» Exercise description
Copy every line of the records that includes the word "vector".
= Beginning of Section =
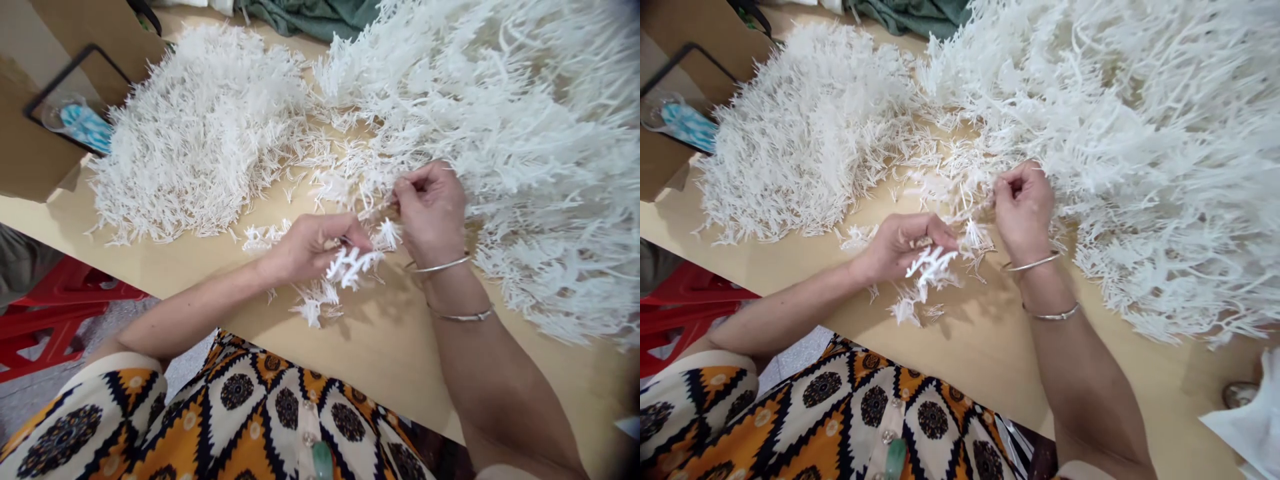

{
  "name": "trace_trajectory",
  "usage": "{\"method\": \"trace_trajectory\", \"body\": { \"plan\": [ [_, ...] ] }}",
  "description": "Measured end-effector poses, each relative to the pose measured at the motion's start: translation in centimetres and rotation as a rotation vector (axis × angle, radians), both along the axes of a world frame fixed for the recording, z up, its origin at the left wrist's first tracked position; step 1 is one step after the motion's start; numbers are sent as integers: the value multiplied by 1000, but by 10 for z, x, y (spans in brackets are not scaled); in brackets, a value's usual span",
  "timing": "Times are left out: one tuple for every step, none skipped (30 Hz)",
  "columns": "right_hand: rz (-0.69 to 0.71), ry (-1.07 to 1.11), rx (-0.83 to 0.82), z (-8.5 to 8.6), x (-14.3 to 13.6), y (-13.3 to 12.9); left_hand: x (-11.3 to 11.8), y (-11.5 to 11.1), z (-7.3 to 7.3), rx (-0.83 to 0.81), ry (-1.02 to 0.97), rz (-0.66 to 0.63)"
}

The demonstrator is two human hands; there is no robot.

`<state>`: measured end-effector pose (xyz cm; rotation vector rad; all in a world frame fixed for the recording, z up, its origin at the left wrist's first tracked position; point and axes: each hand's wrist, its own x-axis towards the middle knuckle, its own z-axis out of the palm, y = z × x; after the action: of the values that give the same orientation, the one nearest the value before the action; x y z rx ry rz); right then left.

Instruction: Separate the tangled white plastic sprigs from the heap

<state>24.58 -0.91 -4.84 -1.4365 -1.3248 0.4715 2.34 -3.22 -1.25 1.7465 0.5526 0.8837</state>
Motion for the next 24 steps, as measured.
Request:
{"method": "trace_trajectory", "body": {
  "plan": [
    [-7, -14, -11, -1, 4, 2, 0, -2, 1, 10, -4, -4],
    [-3, -22, -29, -1, 8, 2, 0, -2, 1, 12, -16, 33],
    [10, -16, -51, -1, 11, 2, 0, -1, -1, -6, -27, 69],
    [36, 10, -77, -1, 12, 1, 0, 0, -3, -33, -38, 102],
    [69, 54, -104, 1, 13, 0, 0, 3, -6, -66, -45, 128],
    [106, 103, -130, 3, 13, -2, 0, 5, -9, -102, -47, 139],
    [143, 140, -152, 6, 13, -5, -1, 7, -11, -135, -48, 141],
    [170, 154, -165, 11, 11, -9, -1, 9, -13, -162, -46, 139],
    [182, 137, -167, 17, 9, -13, -1, 10, -14, -178, -39, 135],
    [182, 93, -160, 24, 7, -17, -2, 10, -14, -179, -29, 136],
    [167, 29, -140, 31, 4, -22, -2, 11, -13, -162, -14, 143],
    [160, -62, -118, 38, 0, -26, -2, 11, -12, -125, 7, 156],
    [170, -156, -86, 45, -4, -30, -2, 10, -11, -72, 30, 170],
    [198, -231, -51, 50, -8, -34, -1, 10, -10, -13, 50, 176],
    [244, -294, -27, 54, -12, -36, -1, 10, -9, 43, 65, 176],
    [293, -345, -8, 56, -15, -38, -1, 9, -8, 87, 74, 171],
    [337, -382, 0, 57, -17, -39, 0, 9, -8, 117, 77, 161],
    [369, -410, 1, 57, -18, -40, 0, 9, -8, 134, 75, 156],
    [384, -435, -5, 56, -19, -40, 0, 9, -8, 141, 76, 156],
    [383, -453, -10, 55, -19, -40, 0, 8, -8, 140, 80, 158],
    [374, -465, -17, 53, -19, -40, 0, 8, -7, 133, 86, 161],
    [367, -471, -22, 52, -19, -39, 0, 8, -7, 120, 92, 161],
    [365, -474, -22, 52, -19, -40, 0, 8, -6, 102, 95, 161],
    [371, -472, -22, 52, -18, -40, -1, 7, -6, 80, 99, 162]
  ]
}}
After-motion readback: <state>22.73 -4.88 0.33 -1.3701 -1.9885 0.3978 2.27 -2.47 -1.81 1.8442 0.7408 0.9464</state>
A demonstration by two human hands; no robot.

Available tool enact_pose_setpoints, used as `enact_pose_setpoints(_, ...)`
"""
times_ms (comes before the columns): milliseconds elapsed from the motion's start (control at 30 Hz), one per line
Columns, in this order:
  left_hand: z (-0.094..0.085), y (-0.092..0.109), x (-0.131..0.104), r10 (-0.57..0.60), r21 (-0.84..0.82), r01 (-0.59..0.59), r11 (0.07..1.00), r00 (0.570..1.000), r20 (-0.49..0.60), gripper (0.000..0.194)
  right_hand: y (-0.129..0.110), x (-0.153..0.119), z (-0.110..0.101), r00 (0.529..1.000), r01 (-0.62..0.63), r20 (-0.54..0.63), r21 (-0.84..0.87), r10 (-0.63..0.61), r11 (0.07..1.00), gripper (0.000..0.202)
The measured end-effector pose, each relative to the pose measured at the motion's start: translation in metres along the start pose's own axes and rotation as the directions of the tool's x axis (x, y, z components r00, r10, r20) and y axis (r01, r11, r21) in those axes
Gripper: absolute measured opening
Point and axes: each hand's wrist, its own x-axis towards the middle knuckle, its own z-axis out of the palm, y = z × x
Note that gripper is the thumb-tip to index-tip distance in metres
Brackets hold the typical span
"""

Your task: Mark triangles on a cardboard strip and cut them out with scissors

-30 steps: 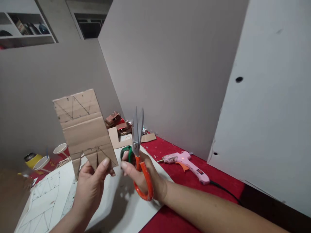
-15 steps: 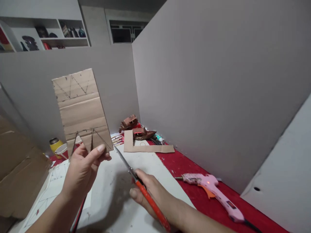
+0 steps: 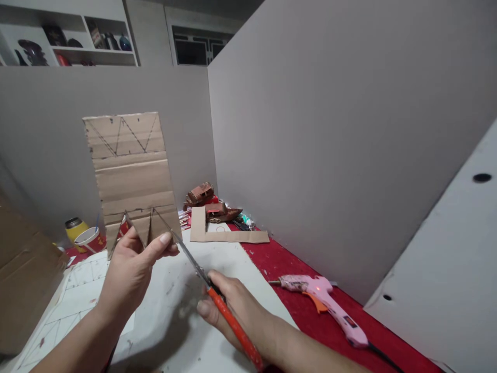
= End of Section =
» Expected answer
  "description": "Measured end-effector poses, each relative to the pose measured at the motion's start: translation in centimetres and rotation as a rotation vector (axis × angle, radians), both along the axes of a world frame fixed for the recording, z up, its origin at the left wrist's first tracked position; step 1 is one step after the motion's start; numbers are sent as integers: the value multiplied by 1000, but by 10 for z, x, y (spans in brackets are not scaled); in brackets, a value's usual span",
`<state>`: measured end-effector pose (xyz cm; rotation vector rad; all in a world frame fixed for the recording, z up, its origin at the left wrist's first tracked position; point and axes: each hand's wrist, its own x-axis towards the middle knuckle, its own z-axis out of the palm, y = z × x; after the action: of the values that give the same orientation, the one nearest the value before the action; x y z rx ry rz); right then left.

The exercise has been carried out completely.